There are a number of posts from my old blog, RearViewMirror, that I would like to keep in circulation, so I will repost them here. This is an interlude to the series I did on the Reformed history of interpreting Genesis 1. It’s quite an eye-opening series.
The last number of posts have dealt with the question of Charles Spurgeon’s old-earth theology, and how he doesn’t break with the Reformed mainstream by holding it, because there was no consensus among the Reformed on the issue. In fact, there has been no consensus on the issue of creation days at all in church history. I have one more post about this, that will account for the rise of young earth creationism in evangelical circles, but before I post it, I wanted to share a number of quotes by noteworthy Reformed and conservative evangelical theologians on this issue. You’ll notice that I include voices from past and present, and across disciplines–so you’ve got historians, biblical theologians (Old and New Testament), and systematicians. You also see the various views represented, like the framework, day age, day of unspecified duration, and analogical days view. It’s not exhaustive, there are a number of theologians who have written major works on this, that I’ve left out. I title this as a consensus, and do so facetiously for obvious reasons. Be warned, this post is very long!
So, here’s the list (I particularly recommend those by James Montgomery Boice, Ernest Kevan, Graeme Goldsworthy, Bob Godfrey, and R. C. Sproul):
T. Desmond Alexander (Union Theological Seminary, Belfast), from his “Introduction to Genesis” in the ESV Study Bible (pp. 43-44): “Faithful interpreters have offered arguments for taking the creation week of Genesis 1 as a regular week with ordinary days (the “calendar day” reading); or as a sequence of geological ages (the “day-age” reading); or as God’s “workdays,” analogous to a human workweek (the “analogical days” view); or as a literary device to portray the creation week as if it were a workweek, but without concern for temporal sequence (the “literary framework” view). Some have suggested that Genesis 1:2, “the earth was without form and void,” describes a condition that resulted from Satan’s primeval rebellion, which preceded the creation week (the “gap theory”). There have been other readings as well, but these five are the most common. None of these views requires denying that Genesis 1 is historical, so long as the discussion in the section on Genesis and History is kept in mind.

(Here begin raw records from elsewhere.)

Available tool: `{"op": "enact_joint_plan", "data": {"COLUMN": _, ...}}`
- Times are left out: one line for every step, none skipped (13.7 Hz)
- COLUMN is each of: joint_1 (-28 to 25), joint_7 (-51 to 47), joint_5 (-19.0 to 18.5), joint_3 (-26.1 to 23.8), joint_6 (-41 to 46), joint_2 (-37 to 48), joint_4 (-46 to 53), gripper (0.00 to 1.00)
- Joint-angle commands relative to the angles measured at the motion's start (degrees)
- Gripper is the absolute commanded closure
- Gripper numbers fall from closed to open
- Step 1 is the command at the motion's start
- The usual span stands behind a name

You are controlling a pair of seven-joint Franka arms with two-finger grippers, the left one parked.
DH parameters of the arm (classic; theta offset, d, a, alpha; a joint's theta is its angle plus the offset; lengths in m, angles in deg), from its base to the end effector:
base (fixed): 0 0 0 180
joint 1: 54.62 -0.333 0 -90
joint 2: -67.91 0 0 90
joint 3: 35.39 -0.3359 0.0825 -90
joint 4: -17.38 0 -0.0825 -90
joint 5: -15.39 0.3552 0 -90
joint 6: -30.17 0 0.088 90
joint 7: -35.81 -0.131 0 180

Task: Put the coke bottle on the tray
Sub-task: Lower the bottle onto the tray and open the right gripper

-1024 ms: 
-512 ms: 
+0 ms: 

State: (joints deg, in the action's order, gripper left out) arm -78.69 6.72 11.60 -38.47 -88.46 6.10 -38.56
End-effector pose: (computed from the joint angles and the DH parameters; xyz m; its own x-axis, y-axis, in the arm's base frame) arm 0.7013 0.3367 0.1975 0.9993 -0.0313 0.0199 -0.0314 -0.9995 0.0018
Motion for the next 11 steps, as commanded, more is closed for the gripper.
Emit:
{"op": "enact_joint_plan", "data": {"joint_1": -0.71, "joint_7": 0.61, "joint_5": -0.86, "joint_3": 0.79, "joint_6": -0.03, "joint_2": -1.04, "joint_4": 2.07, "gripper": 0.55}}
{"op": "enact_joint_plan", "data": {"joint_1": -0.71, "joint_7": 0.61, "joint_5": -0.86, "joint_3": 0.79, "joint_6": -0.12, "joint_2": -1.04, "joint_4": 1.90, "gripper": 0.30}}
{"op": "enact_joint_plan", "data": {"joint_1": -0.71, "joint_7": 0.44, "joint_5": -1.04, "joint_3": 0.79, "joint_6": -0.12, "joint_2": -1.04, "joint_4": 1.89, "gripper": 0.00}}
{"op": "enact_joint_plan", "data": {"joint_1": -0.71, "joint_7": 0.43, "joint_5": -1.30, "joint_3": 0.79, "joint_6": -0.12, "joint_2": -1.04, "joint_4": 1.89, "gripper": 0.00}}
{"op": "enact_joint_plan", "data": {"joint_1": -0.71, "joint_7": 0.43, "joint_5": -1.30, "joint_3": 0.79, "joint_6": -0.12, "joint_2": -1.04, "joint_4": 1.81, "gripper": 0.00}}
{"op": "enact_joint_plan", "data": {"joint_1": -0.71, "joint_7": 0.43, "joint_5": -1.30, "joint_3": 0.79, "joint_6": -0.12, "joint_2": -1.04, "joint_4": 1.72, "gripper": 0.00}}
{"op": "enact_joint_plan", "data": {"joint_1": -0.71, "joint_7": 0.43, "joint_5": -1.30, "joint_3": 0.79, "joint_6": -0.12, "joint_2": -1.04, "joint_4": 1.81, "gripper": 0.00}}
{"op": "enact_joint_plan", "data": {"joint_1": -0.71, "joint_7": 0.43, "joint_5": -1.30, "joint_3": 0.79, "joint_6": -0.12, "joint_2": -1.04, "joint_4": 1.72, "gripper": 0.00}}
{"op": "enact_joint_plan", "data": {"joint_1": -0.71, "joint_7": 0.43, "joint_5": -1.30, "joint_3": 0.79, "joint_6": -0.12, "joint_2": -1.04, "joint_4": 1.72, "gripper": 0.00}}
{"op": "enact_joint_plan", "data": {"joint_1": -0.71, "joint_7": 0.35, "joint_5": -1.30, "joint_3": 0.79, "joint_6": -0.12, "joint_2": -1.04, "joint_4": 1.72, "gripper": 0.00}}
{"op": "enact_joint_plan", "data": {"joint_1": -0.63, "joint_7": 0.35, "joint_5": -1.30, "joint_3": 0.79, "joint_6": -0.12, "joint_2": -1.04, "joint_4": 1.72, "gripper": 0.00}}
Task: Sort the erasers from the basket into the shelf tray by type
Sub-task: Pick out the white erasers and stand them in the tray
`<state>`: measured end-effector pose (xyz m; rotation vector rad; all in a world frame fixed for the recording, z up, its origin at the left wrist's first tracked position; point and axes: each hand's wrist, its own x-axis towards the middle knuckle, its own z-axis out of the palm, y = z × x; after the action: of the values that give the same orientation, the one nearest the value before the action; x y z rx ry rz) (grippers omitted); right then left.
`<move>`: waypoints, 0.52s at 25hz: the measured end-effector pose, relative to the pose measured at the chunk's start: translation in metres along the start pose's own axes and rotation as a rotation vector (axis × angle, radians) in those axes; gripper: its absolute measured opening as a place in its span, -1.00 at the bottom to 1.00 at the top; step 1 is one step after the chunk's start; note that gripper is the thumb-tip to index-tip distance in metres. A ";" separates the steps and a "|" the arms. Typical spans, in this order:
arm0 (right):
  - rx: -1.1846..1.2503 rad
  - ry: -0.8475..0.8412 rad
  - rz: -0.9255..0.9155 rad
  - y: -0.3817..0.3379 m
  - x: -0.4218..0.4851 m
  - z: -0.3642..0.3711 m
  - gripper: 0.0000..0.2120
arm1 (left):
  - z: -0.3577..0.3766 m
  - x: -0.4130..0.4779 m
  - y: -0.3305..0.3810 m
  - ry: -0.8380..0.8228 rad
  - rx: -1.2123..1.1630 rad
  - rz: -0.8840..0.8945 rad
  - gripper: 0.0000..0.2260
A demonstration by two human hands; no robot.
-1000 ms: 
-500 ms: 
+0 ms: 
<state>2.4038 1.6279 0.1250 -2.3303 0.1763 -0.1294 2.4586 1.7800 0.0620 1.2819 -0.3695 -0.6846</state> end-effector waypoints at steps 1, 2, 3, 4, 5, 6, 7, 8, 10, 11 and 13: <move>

Each of these readings can be squared with other biblical passages that reflect on creation.”
Oswald T. Allis (former founding OT professor of Westminster Seminary) from his God Spake By Moses (pp. 159): “We may well hesitate to assert that the days of Genesis i must be taken literally as days of twenty-four hours. But we should not hesitate to assert that infinite time and endless process are no adequate substitute for or explanation of that fiat creation by an omnipotent God of which this sublime chapter speaks so clearly and emphatically. It is equally true that “one day is with the Lord as a thousand years” and that “a thousand years are as one day.”
Edgar Andrews, is Emeritus Professor of Materials at the University of London, apologist who debated Richard Dawkins, and author of Who Made God? published by Evangelical Press. This quote comes from an interview he did with Tim Challies after the book came out: “I really don’t like terms such as “young earth”, “old earth” and “Intelligent Design” (with ID in capitals!) because when you look more closely they are actually very ill-defined. I therefore don’t apply any of these labels to myself. My own non-negotiable position is that (1) the early chapters of Genesis are historical not mythological; they describe things that actually happened; and (2) the universe and all that it contains was created ex nihilo by God, who continues to sustain it. Beyond that I have my own theories (for example, that ‘Big Bang’ cosmology is consistent with a historical view of Genesis One) but respect the views of those who differ from me.”
Thomas Aquinas (1225-1274), important medieval theologian, indicates a “framework” pattern in his Summa Theologiae: “The first part, then, is distinguished on the first day, and adorned on the fourth, the middle part distinguished on the middle day, and adorned on the fifth, and the third part distinguished on the third day, and adorned on the sixth. (Q 74, Ar. 1).”